Efficient intersection of two sets

Question

I have two sets (or maps) and need to efficiently handle their intersection. I know that there are two ways of doing this:

• iterate over both maps as in std::set_intersection: O(n1+n2)
• iterating over one map and finding elements in the other: O(n1*log(n2))

Depending on the sizes either of these two solution is significantly better (have timed it), and I thus need to either switch between these algorithm based on the sizes (which is a bit messy) - or find a solution outperforming both, e.g. using some variant of map.find() taking the previous iterator as a hint (similarly as map.emplace_hint(...)) - but I could not find such a function.

Question: Is it possible to combine the performance characteristics of the two solutions directly using STL - or some compatible library?

Note that the performance requirement makes this different from earlier questions such as Efficient intersection of sets?

Answer 1

For sets that are implemented as binary trees, there actually is an algorithm that combines the benefits of both the procedures you mention. Essentially, you do a merge like std::set_intersection, but while iterating in one tree, you skip any branches that are all less than the current value in the other.

The resulting intersection takes O(min(n1 log n2, n2 log n1, n1 + n2), which is just what you want.

Unfortunately, I'm pretty sure std::set doesn't provide interfaces that could support this operation.

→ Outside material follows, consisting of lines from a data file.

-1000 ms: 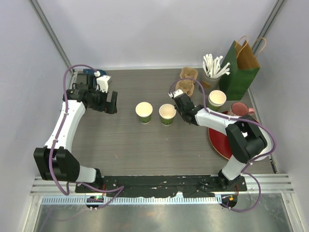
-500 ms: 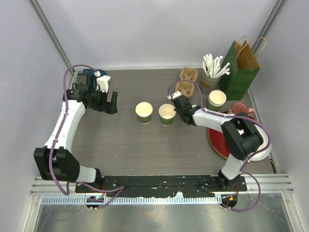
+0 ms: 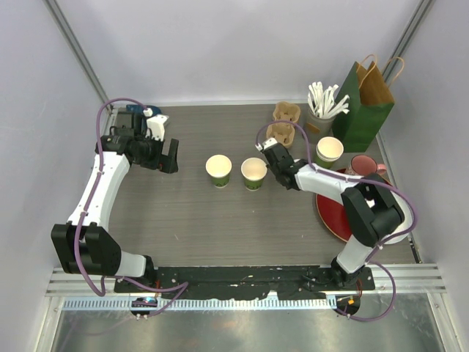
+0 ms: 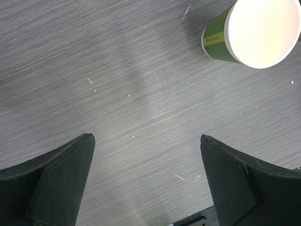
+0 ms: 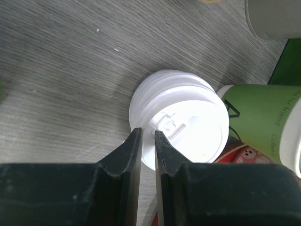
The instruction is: Pack the takeout coffee
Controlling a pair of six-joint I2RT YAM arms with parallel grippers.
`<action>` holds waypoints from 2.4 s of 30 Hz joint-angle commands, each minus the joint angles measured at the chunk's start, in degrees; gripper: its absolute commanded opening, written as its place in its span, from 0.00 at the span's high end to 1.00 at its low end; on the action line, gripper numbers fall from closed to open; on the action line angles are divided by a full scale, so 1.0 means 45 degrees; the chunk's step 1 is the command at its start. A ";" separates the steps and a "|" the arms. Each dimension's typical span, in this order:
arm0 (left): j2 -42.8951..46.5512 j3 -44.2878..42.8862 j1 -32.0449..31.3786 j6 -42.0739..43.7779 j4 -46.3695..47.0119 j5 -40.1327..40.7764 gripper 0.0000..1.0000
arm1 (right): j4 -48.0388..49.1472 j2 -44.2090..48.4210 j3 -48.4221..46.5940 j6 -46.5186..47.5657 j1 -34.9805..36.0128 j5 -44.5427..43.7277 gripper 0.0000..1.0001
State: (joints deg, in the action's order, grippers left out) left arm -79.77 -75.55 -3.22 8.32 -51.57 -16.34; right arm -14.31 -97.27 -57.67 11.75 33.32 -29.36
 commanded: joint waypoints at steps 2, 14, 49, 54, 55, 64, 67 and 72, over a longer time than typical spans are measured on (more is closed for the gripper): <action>0.0031 -0.0145 0.0091 0.0203 -0.0102 -0.0314 0.00 | -0.0531 0.1576 -0.0681 -0.0286 0.0076 0.0080 0.99; 0.0148 -0.0184 0.0091 0.0184 -0.0180 -0.0353 0.00 | -0.3673 0.2612 -0.3508 -0.0228 0.0076 0.1523 0.99; -0.0885 -0.0708 0.0053 -0.0382 0.0444 0.0017 0.00 | -0.6667 -0.1354 -1.1290 -0.0246 0.1563 0.6311 0.98; -0.4760 -0.5352 -0.0707 -0.1787 0.0191 0.1986 0.09 | -0.4600 -0.0105 -0.9144 -0.1611 0.0683 0.6078 0.93; -0.5393 -0.6887 -0.1096 -0.2273 0.0152 0.2686 0.14 | -0.4362 0.0323 -0.8828 -0.1692 0.0527 0.5941 0.92; -1.3515 -1.5976 -0.2037 -0.4561 -0.1529 0.3533 0.25 | -0.3071 0.1889 -0.6151 -0.1634 0.0096 0.4281 0.75; -1.4381 -1.5967 -0.2115 -0.5031 -0.0438 0.4157 0.26 | -0.3032 0.2007 -0.5740 -0.1654 0.0017 0.4221 0.75; -1.4793 -1.5711 -0.2408 -0.5325 0.1322 0.4118 0.26 | -0.3188 0.2007 -0.5350 -0.1595 -0.0002 0.4026 0.75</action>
State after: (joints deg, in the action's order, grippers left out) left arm -147.85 -144.92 -13.50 -12.99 -52.69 0.47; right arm -30.83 -90.45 -82.65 5.39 33.54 -9.06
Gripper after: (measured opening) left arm 0.740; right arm 0.250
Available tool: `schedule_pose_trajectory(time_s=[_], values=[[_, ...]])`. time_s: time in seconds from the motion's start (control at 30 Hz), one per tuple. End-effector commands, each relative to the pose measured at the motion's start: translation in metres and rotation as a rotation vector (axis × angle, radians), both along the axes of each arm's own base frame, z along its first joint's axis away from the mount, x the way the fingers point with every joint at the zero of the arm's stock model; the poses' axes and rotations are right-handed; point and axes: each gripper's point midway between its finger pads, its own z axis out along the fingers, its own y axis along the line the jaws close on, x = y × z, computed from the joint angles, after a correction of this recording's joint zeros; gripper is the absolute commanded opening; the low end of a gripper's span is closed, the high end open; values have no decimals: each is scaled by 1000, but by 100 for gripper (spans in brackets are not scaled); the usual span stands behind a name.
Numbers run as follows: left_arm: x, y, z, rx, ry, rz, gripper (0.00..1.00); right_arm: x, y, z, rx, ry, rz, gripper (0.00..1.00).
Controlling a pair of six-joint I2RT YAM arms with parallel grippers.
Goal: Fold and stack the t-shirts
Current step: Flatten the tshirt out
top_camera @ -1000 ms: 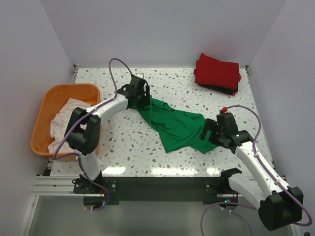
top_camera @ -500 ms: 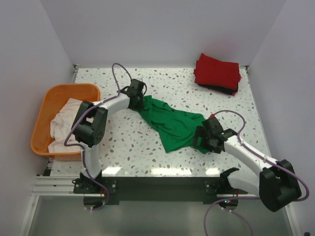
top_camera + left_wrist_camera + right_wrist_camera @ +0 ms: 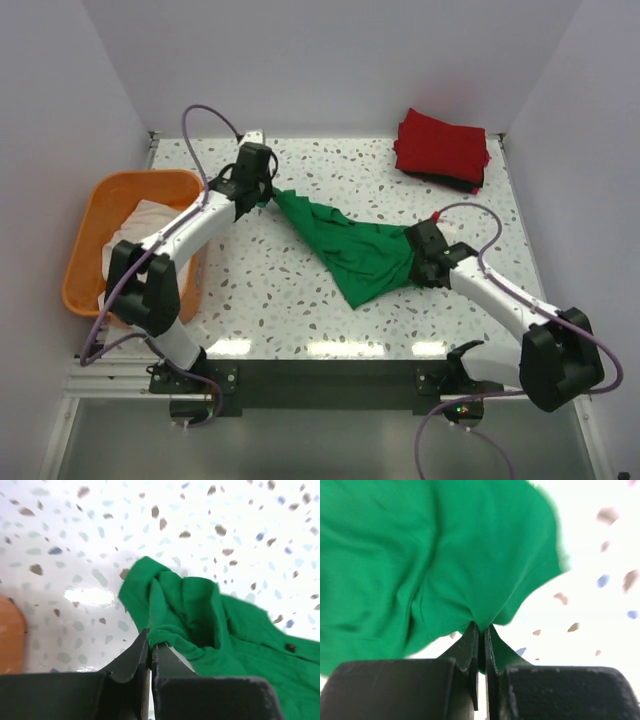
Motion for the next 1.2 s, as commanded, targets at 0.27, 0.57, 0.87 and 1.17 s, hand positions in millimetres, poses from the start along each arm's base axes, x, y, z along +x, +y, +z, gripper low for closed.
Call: schedule_pose_trajectory(time_s=[0.27, 0.57, 0.87, 1.17], values=[[-68, 84, 235, -128, -521, 281, 0, 4, -98, 318, -235, -705, -261, 0], [-113, 106, 290, -163, -618, 306, 0, -23, -111, 367, -259, -715, -214, 0], [-127, 113, 291, -175, -614, 325, 0, -37, -104, 367, -177, -742, -159, 0], [-149, 113, 318, -242, -690, 278, 0, -52, -109, 395, -154, -830, -123, 0]])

I've done it a few times in the past though, when working on joining inverted indexes and similar things. Usually I make iterators with a skipTo(x) operation that will advance to the next element >= x. To meet my promised complexity it has to be able to skip N elements in log(N) amortized time. Then an intersection looks like this:

void get_intersection(vector<T> *dest, const set<T> set1, const set<T> set2)
{
    auto end1 = set1.end();
    auto end2 = set2.end();
    auto it1 = set1.begin();
    if (it1 == end1)
        return;
    auto it2 = set2.begin();
    if (it2 == end2)
        return;
    for (;;)
    {
        it1.skipTo(*it2);
        if (it1 == end1)
            break;
        if (*it1 == *it2)
        {
            dest->push_back(*it1);
            ++it1;
        }
        it2.skipTo(*it1);
        if (it2 == end2)
            break;
        if (*it2 == *it1)
        {
            dest->push_back(*it2);
            ++it2;
        }
    }
}

It easily extends to an arbitrary number of sets using a vector of iterators, and pretty much any ordered collection can be extended to provide the iterators required -- sorted arrays, binary trees, b-trees, skip lists, etc.

Answer 2

With regard to the performance requirement, O(n1 + n2) is in most circumstances a very good complexity so only worth considering if you're doing this calc in a tight loop.

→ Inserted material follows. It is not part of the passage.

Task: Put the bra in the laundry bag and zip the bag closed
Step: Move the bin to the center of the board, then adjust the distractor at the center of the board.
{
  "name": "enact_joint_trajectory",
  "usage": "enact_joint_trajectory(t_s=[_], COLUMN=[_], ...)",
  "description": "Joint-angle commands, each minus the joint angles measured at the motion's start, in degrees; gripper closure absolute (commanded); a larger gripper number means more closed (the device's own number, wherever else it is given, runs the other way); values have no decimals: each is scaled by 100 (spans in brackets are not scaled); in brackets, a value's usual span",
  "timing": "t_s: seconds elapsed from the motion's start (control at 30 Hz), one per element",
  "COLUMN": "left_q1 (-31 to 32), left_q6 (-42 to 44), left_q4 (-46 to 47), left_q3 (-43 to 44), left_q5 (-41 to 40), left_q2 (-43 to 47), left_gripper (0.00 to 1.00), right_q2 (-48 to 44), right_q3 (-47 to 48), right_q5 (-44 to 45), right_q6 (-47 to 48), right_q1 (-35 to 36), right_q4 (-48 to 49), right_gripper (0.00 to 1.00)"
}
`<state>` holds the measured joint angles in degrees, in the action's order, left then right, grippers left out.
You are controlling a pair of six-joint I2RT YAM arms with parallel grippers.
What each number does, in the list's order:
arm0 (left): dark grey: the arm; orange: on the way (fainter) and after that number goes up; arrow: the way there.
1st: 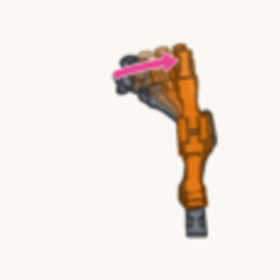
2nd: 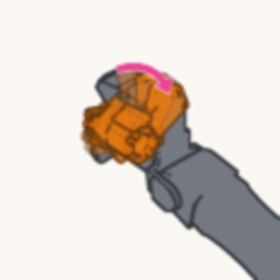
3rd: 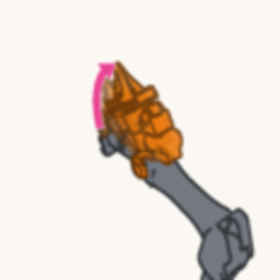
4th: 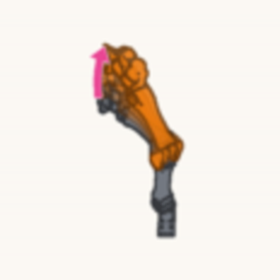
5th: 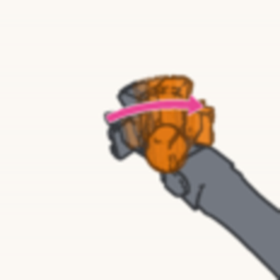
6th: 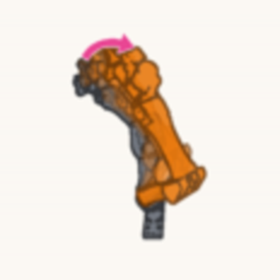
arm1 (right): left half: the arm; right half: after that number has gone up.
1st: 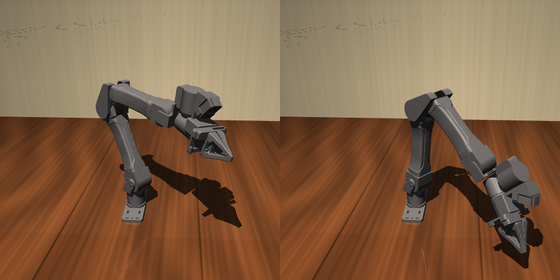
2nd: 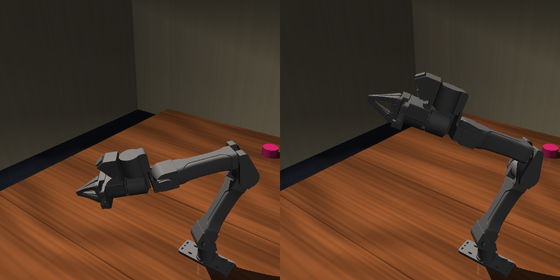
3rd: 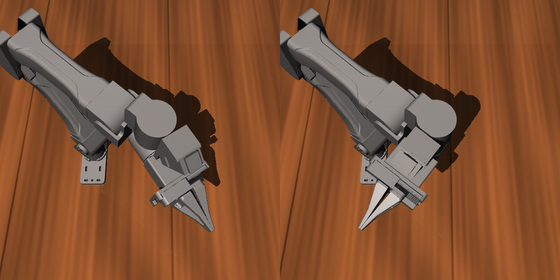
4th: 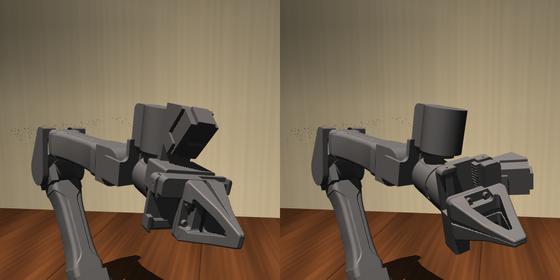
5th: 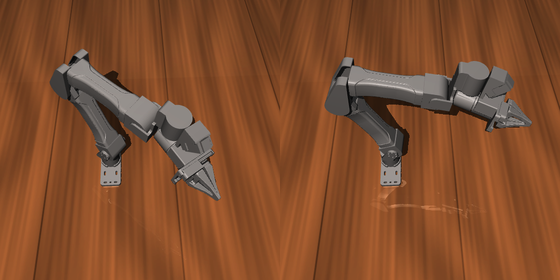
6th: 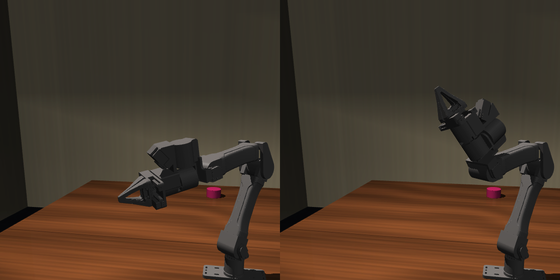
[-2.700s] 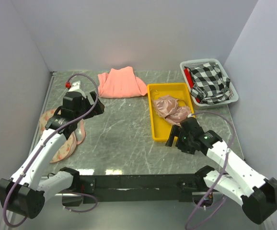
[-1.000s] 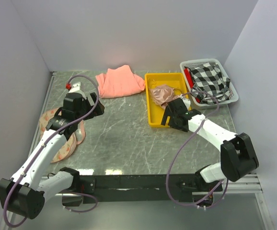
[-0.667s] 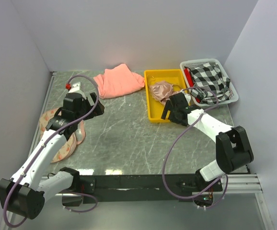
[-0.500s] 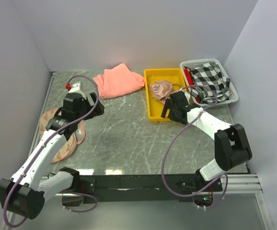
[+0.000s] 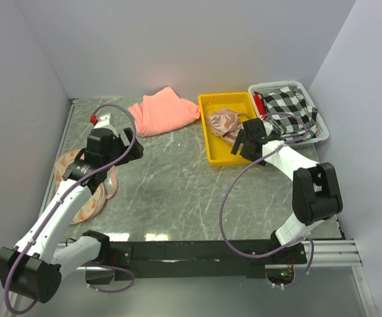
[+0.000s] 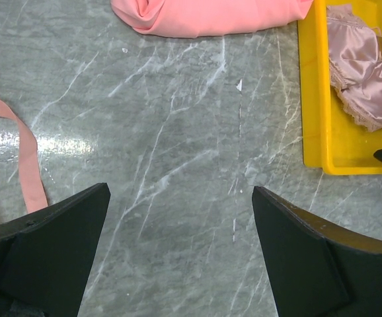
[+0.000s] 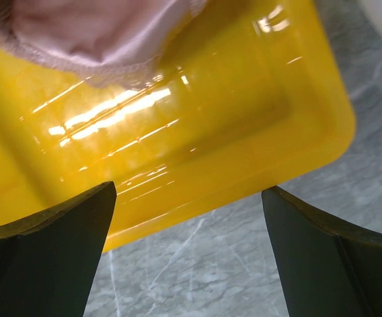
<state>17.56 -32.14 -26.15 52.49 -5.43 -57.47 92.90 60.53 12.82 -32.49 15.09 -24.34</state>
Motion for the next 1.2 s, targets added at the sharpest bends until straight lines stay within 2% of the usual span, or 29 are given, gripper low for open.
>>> enact_joint_trajectory(t_s=[0.0, 0.13, 0.3, 0.4, 0.5, 0.57, 0.67, 0.73, 0.8, 0.83, 0.9, 0.93, 1.0, 1.03, 1.17], left_q1=[-7, 2, -7, -7, -7, -7, -7, -7, -7, -16, -16, -16, -16, -16, 10], left_q6=[15, -3, -12, -99, -301, -381, -521, -635, -679, -706, -732, -732, -828, -881, -882], left_q4=[110, 102, 110, 198, 618, 1337, 1805, 2025, 2847, 2948, 2766, 2651, 2476, 2396, 2063], left_q3=[-28, -37, -46, -2, 77, 120, 584, 980, 1052, 1349, 1929, 2558, 3028, 3370, 3856], left_q5=[-10, -54, -177, -125, 226, 787, 1236, 993, 965, 1061, 1219, 1263, 1290, 1203, 694], left_q2=[87, 78, 70, -79, -439, -895, -1835, -2469, -2959, -3198, -4081, -4383, -5138, -5325, -5810], left_gripper=[3, 3, 3, 3, 3, 3, 3, 3, 3, 3, 3, 3, 3, 3, 3], right_q2=[-9, -368, -1572, -2004, -1873, -1653, -1381, -1240, -1187, -1178, -1195, -1204, -1239, -1274, -1494], right_q3=[170, -59, -331, -332, -16, 239, 450, 600, 653, 644, 583, 574, 530, 504, 249], right_q5=[21, -271, -534, -1263, -1905, -2133, -2388, -2451, -2503, -2538, -2591, -2600, -2565, -2539, -2513], right_q6=[111, 146, 217, 252, 164, 77, -20, -3, 15, 23, 41, 58, 102, 103, 85], right_q1=[-68, -24, 432, 757, 1039, 1118, 1128, 1136, 1136, 1136, 1136, 1136, 1145, 1136, 1136], right_q4=[78, 184, 61, 209, 210, 245, 421, 404, 386, 412, 456, 439, 377, 351, 421], right_gripper=[0, 0, 0, 0, 0, 0, 0, 0, 0, 0, 0, 0, 0, 0, 0])
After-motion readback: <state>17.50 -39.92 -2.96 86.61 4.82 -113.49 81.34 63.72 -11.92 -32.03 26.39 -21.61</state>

If you really do need it, the combination approach isn't too bad, perhaps something like?

Pseudocode:

x' = set_with_min_length([x, y])
y' = set_with_max_length([x, y])
if (x'.length * log(y'.length)) <= (x'.length + y'.length):
     return iterate_over_map_find_elements_in_other(y', x')

return std::set_intersection(x, y)

I don't think you'll find an algorithm that will beat either of these complexities but happy to be proven wrong.

Answer 3

I don't know how to do this using the standard library, but if you wrote your own balanced binary search tree, here is how to implement a limited "find with hint". (Depending on your other requirements, a BST reimplementation could also leave out the parent pointers, which could be a performance win over the STL.)

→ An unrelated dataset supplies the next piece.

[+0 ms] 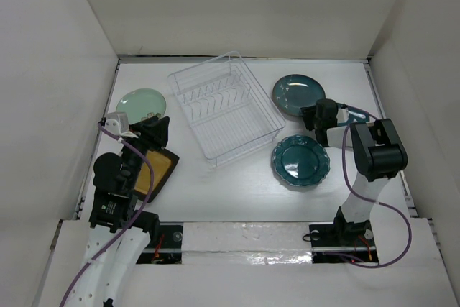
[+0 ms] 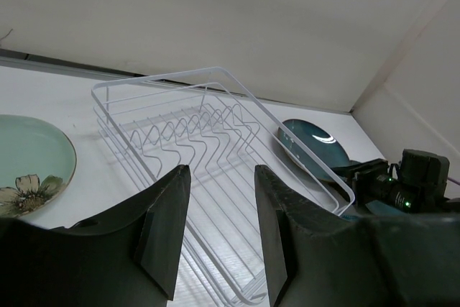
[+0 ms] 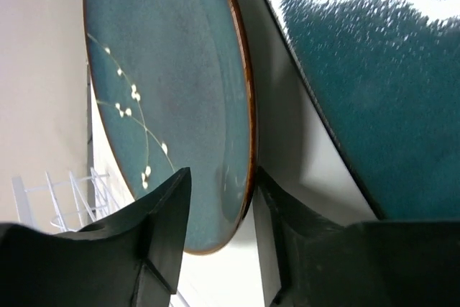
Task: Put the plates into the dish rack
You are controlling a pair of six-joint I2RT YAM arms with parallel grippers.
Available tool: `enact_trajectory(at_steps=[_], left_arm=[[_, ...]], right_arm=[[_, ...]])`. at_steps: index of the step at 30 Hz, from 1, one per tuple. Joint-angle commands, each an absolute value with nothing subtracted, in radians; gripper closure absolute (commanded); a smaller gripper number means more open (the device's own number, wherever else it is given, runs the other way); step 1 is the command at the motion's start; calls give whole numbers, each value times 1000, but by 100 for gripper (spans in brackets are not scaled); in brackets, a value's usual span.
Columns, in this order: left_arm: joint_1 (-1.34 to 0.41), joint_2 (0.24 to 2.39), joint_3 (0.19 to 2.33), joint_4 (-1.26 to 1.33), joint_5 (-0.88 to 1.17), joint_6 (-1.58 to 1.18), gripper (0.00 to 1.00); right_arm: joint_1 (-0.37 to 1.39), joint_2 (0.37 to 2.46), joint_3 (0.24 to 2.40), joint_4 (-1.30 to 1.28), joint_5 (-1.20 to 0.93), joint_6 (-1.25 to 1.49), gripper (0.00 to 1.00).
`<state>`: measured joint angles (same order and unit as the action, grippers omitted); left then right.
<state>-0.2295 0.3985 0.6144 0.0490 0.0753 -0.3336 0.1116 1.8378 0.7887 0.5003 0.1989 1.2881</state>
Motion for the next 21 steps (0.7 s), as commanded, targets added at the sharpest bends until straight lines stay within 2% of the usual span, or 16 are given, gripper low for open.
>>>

Assume that the hint value is less than the value to be found and that we know the stack of ancestors of the hint node to whose left sub-tree the hint node belongs. First search normally in the right sub-tree of the hint node, pushing nodes onto the stack as warranted (to prepare the hint for next time). If this doesn't work, then while the stack's top node has a value that is less than the query value, pop the stack. Search from the last node popped (if any), pushing as warranted.

I claim that, when using this mechanism to search successively for values in ascending order, (1) each tree edge is traversed at most once, and (2) each find traverses the edges of at most two descending paths. Given 2*n1 descending paths in a binary tree with n2 nodes, the cost of the edges is O(n1 log n2). It's also O(n2), because each edge is traversed once.

Answer 4

In almost every case std::set_intersection will be the best choice. The other solution may be better only if the sets contain a very small number of elements. Due to the nature of the log with base two. Which scales as:

n = 2, log(n)= 1
n = 4, log(n)= 2
n = 8, log(n)= 3
.....
n = 1024 log(n) = 10

O(n1*log(n2) is significantly more complex than O(n1 + n2) if the length of the sets is more than 5-10 elements.

There is a reason such function is added to the STL and it is implemented like that. It will also make the code more readable.

Selection sort is faster than merge or quick sort for collections with length less than 20 but is rarely used.